### TASK DESCRIPTION
Write out again, exactly, the lines below starting at the one with "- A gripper" and ending at the one with "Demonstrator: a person".

### SOURCE DATA
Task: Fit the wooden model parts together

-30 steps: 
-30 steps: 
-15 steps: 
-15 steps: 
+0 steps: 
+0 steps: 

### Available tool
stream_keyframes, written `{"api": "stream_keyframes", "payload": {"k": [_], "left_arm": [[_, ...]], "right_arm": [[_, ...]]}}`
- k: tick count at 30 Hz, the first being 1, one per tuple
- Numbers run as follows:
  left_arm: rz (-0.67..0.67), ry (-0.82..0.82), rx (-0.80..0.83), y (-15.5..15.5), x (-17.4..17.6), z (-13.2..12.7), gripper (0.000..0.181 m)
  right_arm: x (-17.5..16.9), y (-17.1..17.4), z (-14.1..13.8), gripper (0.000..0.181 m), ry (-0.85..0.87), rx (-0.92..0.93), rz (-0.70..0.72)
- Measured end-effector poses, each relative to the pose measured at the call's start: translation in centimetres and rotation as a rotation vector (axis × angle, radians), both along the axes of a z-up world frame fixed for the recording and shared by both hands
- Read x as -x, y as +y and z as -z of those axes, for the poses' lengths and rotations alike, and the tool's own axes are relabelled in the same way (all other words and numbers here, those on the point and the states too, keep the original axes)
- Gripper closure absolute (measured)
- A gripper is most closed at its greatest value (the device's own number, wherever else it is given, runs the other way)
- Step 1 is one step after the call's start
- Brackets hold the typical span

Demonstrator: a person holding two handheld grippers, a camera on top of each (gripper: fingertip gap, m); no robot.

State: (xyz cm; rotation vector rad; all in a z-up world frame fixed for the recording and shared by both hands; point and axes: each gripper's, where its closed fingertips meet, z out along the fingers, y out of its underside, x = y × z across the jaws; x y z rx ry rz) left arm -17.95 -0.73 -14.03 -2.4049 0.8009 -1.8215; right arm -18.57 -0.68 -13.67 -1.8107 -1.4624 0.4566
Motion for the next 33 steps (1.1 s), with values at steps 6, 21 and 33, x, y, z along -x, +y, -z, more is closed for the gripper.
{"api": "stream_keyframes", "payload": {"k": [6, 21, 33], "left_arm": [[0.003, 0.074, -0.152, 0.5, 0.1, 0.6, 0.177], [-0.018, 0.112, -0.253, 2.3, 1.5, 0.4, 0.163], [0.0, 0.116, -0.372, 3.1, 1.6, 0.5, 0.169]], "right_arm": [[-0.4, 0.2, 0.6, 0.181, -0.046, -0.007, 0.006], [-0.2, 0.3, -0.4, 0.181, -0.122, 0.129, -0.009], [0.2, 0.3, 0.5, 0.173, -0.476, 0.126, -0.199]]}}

### ANSWER FOR THIS EXERCISE
- A gripper is most closed at its greatest value (the device's own number, wherever else it is given, runs the other way)
- Step 1 is one step after the call's start
- Brackets hold the typical span

Demonstrator: a person holding two handheld grippers, a camera on top of each (gripper: fingertip gap, m); no robot.

No further work remains on the exercise.